Highlighting the article by Dalmazzo and Roig-Alsina in the May 2015 issue of Insectes Sociaux

Written by Michael Breed, Editor-in-Chief, Insectes Sociaux

An example of an Augochlora species, A. regina. Photo from Flickr: USGS Bee Inventory and Monitoring Lab. https://www.flickr.com/photos/usgsbiml/

The bee family, Halictidae, gives us a fascinating diversity of social behavior, presenting species across the spectrum of sociality. Halictids can strictly be solitary, communal or eusocial, but some species have the ability to adjust their level of sociality in an adaptive manner. The halictids show at least three independent origins of eusociality, as well as many reversions from eusocial to solitary behavior.

With over 4000 species worldwide, these small bees, which range in color from green to black and in tone from dull to metallic, may be our best window into the evolution of behavior at the beginning stages of eusociality. Excavations of soil nesting species followed by lab rearing have given great insight into social evolution. However, the social biology of less than 1% of halictid species is known, and studies of additional species are of great value for our understanding of social evolution.
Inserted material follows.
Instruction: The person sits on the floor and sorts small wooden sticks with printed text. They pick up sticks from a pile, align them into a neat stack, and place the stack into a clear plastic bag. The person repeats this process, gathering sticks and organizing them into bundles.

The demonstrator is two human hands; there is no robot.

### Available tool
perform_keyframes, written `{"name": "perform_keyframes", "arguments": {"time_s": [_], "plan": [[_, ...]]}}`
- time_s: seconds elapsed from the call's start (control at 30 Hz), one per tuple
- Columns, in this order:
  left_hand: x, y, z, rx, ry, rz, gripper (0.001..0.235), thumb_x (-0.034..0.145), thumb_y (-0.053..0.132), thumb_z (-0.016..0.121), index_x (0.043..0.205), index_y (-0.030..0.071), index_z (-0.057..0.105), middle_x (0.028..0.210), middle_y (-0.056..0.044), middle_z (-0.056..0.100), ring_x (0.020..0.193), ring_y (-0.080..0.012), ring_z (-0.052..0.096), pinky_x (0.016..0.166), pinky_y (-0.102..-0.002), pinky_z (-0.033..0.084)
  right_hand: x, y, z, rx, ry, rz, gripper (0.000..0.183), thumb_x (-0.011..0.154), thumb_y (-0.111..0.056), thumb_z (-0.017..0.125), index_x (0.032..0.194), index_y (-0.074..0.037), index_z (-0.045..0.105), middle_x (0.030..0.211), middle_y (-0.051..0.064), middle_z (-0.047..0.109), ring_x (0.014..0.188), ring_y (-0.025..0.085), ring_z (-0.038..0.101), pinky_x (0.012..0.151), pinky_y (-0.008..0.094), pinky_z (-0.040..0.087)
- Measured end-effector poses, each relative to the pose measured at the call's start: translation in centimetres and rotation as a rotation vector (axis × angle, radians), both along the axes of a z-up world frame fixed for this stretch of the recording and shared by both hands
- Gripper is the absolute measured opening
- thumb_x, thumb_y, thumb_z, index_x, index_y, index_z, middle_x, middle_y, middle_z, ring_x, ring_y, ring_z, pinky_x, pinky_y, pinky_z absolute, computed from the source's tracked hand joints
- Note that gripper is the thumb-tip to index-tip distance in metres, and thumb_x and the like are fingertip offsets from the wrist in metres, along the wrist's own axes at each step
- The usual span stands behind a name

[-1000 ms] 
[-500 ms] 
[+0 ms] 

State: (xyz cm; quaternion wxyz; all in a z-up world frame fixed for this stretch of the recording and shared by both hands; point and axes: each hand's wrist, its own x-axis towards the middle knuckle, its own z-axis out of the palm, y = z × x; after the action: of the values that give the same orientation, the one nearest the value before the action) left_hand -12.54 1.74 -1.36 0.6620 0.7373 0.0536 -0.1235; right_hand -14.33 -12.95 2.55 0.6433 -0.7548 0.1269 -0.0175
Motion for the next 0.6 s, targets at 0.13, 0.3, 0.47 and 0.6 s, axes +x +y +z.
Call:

Augochlora phomenoe specimen. Photo from: http://www.boldsystems.org/index.php/Taxbrowser_Taxonpage?taxid=297633

In this issue, Dalmazzo and Roig-Alsina (2015) report eusocial behavior in Augochlora phoemonoe. The halictid tribe Augochlorini is rich in flashy metallic green species and most species is rich in the new world tropics. The social behavior of augochlorines is understudied relative to the more temperately distributed Halictini. Brady et al. (2006) show that eusociality evolved independently in the Augochlorini, distinct from two separate derivations in the Halictini.
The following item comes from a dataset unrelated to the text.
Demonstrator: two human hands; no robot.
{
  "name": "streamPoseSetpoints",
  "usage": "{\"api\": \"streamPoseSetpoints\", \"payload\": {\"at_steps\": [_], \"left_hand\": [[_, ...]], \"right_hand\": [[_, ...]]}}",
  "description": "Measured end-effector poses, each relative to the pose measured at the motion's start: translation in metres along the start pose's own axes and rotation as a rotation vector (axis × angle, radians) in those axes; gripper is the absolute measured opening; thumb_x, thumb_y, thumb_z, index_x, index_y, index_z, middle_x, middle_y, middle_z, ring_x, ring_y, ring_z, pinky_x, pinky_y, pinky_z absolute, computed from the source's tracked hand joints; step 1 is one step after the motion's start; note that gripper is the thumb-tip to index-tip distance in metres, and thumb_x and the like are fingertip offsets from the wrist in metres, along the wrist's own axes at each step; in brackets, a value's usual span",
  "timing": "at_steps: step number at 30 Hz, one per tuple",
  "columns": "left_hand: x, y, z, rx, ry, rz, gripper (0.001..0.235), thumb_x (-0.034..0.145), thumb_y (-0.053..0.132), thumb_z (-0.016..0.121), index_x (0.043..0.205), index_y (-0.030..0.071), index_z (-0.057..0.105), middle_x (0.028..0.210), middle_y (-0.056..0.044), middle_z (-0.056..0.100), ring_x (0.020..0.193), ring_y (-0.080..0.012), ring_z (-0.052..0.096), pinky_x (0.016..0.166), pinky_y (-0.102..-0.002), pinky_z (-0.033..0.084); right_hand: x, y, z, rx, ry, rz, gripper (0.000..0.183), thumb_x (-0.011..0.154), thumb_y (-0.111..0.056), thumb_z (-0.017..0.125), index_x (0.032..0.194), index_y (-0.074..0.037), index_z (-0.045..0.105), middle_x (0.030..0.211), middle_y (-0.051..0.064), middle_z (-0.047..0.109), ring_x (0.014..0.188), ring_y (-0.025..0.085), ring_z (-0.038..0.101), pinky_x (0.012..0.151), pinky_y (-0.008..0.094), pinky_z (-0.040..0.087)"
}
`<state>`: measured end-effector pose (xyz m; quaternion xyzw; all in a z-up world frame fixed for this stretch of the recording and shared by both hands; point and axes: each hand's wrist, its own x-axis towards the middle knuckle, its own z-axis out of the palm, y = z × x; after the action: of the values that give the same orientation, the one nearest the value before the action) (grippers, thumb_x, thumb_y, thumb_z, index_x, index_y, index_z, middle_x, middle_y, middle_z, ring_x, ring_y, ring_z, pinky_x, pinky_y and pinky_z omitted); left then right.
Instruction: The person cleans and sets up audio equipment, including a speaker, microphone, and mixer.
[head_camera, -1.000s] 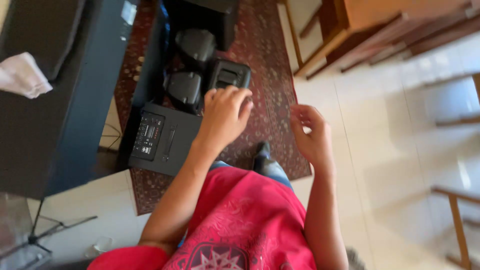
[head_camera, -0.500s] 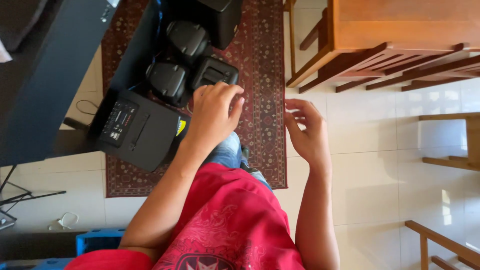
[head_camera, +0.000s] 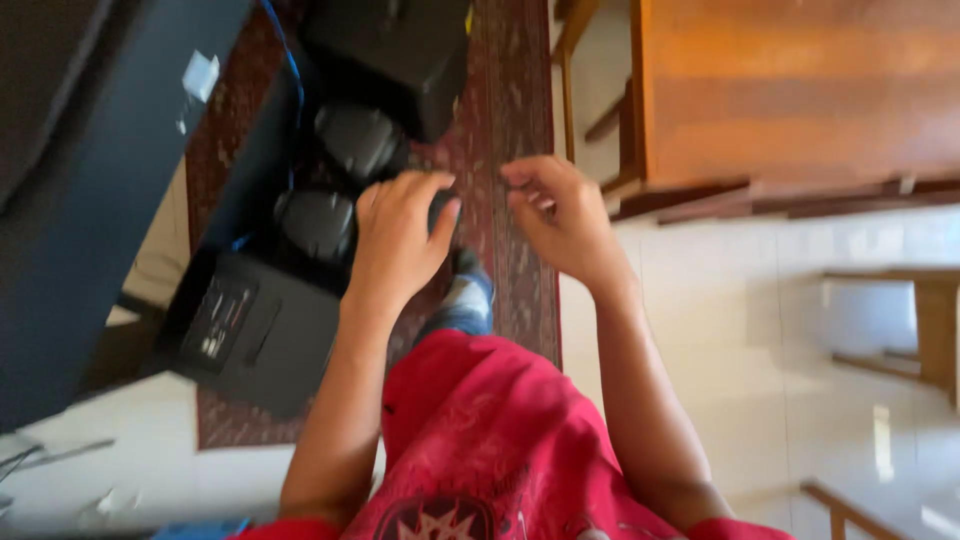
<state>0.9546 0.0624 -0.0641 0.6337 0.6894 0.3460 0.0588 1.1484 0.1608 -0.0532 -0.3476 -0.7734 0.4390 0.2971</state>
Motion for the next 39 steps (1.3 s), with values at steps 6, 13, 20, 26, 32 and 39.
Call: {"api": "streamPoseSetpoints", "payload": {"at_steps": [6,13,20,26,32,39], "left_hand": [[0.039,-0.062,-0.018,0.029,0.043,-0.214,0.024,0.100,0.020,0.071,0.120,0.006,0.069,0.113,-0.014,0.070,0.107,-0.0356,0.066,0.095,-0.048,0.047],[0.086,-0.083,-0.024,0.175,0.125,-0.320,0.026,0.095,0.018,0.073,0.120,0.008,0.071,0.112,-0.014,0.071,0.102,-0.0376,0.064,0.096,-0.051,0.043],[0.138,-0.111,0.006,0.219,0.292,-0.519,0.024,0.095,0.020,0.073,0.117,0.010,0.071,0.109,-0.013,0.070,0.101,-0.0371,0.062,0.095,-0.050,0.041],[0.201,-0.117,0.038,0.283,0.464,-0.700,0.025,0.098,0.019,0.069,0.120,0.010,0.068,0.110,-0.012,0.068,0.103,-0.0352,0.062,0.103,-0.053,0.039],[0.280,-0.102,0.066,0.343,0.581,-0.906,0.025,0.097,0.021,0.068,0.120,0.011,0.067,0.110,-0.012,0.067,0.104,-0.0350,0.062,0.103,-0.054,0.038],[0.325,-0.086,0.087,0.418,0.716,-1.026,0.026,0.097,0.021,0.068,0.121,0.011,0.067,0.112,-0.010,0.068,0.105,-0.0342,0.062,0.104,-0.055,0.038]], "right_hand": [[0.092,0.024,-0.005,0.014,-0.083,-0.075,0.024,0.097,-0.001,0.069,0.121,-0.003,0.068,0.106,0.008,0.070,0.093,0.013,0.070,0.080,0.026,0.058],[0.172,0.050,-0.011,0.066,-0.129,-0.022,0.025,0.097,-0.002,0.068,0.121,-0.002,0.068,0.109,0.007,0.072,0.097,0.013,0.069,0.082,0.027,0.057],[0.285,0.087,0.013,0.087,-0.354,-0.074,0.024,0.098,-0.004,0.068,0.122,-0.004,0.068,0.107,0.006,0.072,0.094,0.011,0.068,0.079,0.026,0.056],[0.400,0.114,0.024,0.139,-0.618,-0.242,0.023,0.099,-0.003,0.067,0.122,-0.004,0.068,0.107,0.005,0.071,0.095,0.011,0.068,0.080,0.026,0.056],[0.496,0.117,0.008,0.150,-0.814,-0.352,0.022,0.099,-0.001,0.067,0.120,-0.004,0.068,0.107,0.005,0.071,0.094,0.012,0.068,0.081,0.027,0.056],[0.558,0.101,0.008,0.152,-0.955,-0.524,0.022,0.098,0.000,0.067,0.120,-0.003,0.068,0.108,0.007,0.069,0.093,0.013,0.069,0.082,0.026,0.056]]}}
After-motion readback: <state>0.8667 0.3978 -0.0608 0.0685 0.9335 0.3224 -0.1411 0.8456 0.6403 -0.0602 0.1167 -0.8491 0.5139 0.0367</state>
Dalmazzo and Roig-Alsina collected female A. phoemonoe in the region of Buenos Aires, Argentina. This species nests in decaying wood and they were able to establish queens in artificial nests using long-established laboratory techniques for fostering halictids.

First, and perhaps most important in supporting an argument for eusociality, the investigators found that A. phoemonoe raised in the laboratory display a seasonal life cycle, with nest establishment by solitary queens, a first brood cycle of female workers, and then, a second brood cycle that produces the next reproductive generation of gynes and males.

Division of tasks among workers within colonies often co-occurs with the reproductive division of labor characteristic of eusociality. Dalmazzo and Roig-Alsina documented locomotion, feeding, construction, pollen collection, guarding and egg-laying activity of colony members. Not surprisingly, oviposition was a rare event and only queens were observed laying eggs. Daughters of the foundress engaged in much more construction, pollen collection and guarding than did their mothers. The mothers, however, initiated most social interactions with their daughters. These observations follow the same general pattern of structure of social behavior found in other eusocial halictids.

Among the key questions that remain for this species include the range of social behavior that might be observed in field populations. In particular, colonies of some other species of halictid lose their queen in the early or mid-stages of the colony cycle. One of her daughters then takes on the role of reproduction in the colony, and the resulting social structure is termed semisocial. Semisociality is potentially important because its presence or absence may reflect the impacts of selection on queen longevity. Queen survivorship in field conditions is a critical issue for future investigation.

This study provides intriguing information that builds our comparative base for comprehending social evolution in bees, and by extension in all animals. It illustrates the value of continuing to expand, species by species, the evidence for sociality.